EXERCISE GOAL: Repeat word for word, please, only the lines of the material from the one containing "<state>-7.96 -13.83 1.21" through its final line, both ends included.

DATA FOR REVIEW:
|---|

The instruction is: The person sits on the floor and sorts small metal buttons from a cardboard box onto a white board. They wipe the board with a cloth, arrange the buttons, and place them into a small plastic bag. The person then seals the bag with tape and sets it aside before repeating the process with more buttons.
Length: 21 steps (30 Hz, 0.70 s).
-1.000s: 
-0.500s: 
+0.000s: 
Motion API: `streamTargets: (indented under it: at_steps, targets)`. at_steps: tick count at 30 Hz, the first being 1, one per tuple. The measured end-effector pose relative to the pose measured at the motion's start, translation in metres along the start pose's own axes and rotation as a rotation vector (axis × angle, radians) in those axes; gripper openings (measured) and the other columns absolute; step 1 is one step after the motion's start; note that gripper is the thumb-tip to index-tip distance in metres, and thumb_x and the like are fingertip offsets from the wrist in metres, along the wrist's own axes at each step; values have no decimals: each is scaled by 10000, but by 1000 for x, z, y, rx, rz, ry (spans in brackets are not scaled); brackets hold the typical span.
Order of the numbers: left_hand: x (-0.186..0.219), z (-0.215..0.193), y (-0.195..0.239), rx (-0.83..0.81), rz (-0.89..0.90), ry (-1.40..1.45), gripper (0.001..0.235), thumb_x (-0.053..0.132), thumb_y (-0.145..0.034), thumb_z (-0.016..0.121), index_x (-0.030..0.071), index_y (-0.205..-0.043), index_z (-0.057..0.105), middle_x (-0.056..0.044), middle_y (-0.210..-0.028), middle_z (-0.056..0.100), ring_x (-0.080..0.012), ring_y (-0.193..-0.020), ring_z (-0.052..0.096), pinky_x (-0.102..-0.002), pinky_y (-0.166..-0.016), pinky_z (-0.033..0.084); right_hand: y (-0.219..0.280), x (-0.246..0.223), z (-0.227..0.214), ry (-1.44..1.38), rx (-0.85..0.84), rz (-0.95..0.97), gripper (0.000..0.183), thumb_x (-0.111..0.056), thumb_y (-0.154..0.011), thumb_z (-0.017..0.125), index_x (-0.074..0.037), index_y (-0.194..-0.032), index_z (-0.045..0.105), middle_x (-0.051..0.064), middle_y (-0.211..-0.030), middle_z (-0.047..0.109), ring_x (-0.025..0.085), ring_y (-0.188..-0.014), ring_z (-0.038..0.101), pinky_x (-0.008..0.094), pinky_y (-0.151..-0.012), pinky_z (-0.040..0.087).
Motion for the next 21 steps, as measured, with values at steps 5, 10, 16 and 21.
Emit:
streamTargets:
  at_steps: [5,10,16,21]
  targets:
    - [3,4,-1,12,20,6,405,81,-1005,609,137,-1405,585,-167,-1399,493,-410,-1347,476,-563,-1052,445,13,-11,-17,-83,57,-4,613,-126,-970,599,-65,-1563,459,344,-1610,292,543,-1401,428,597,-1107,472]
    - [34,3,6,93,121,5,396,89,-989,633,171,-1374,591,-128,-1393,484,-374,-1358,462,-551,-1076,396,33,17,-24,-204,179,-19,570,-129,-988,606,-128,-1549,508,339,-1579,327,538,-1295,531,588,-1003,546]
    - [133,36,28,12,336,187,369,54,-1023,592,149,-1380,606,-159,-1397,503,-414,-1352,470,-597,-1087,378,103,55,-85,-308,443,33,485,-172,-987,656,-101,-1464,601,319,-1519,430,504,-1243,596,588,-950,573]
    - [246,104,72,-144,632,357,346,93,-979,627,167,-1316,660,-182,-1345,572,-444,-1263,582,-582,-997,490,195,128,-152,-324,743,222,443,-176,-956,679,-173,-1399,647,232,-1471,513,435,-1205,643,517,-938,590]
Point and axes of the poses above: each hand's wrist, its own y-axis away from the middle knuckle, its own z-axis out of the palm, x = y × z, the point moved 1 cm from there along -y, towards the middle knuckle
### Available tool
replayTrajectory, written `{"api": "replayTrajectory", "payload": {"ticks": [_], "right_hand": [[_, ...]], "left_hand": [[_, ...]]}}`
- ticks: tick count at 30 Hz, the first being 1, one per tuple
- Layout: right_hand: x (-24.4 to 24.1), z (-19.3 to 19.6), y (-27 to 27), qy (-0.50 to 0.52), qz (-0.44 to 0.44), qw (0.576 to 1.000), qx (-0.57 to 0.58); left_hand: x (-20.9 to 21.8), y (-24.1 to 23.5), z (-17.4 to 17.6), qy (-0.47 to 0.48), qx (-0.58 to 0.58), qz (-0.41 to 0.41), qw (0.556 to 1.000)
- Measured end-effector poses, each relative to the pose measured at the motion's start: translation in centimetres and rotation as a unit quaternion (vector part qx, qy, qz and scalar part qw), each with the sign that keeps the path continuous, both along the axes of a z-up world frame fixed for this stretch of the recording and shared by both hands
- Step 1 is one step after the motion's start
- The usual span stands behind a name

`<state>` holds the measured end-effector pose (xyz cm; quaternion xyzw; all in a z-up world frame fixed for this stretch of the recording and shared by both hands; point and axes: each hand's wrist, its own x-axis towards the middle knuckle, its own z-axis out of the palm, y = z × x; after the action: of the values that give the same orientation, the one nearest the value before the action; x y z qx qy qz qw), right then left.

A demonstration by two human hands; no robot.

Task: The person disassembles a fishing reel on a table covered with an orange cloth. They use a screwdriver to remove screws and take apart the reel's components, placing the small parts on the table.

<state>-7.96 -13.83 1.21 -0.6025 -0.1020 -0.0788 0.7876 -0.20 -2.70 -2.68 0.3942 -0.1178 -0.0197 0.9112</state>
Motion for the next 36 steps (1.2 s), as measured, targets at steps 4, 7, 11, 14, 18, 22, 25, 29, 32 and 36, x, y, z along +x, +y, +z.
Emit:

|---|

FINISHED TASK:
<state>-7.96 -13.83 1.21 -0.6025 -0.1020 -0.0788 0.7876 -0.20 -2.70 -2.68 0.3942 -0.1178 -0.0197 0.9112</state>
Motion for the next 36 steps (1.2 s), as measured, targets at steps 4, 7, 11, 14, 18, 22, 25, 29, 32 and 36, x, y, z along +x, +y, +z.
Emit:

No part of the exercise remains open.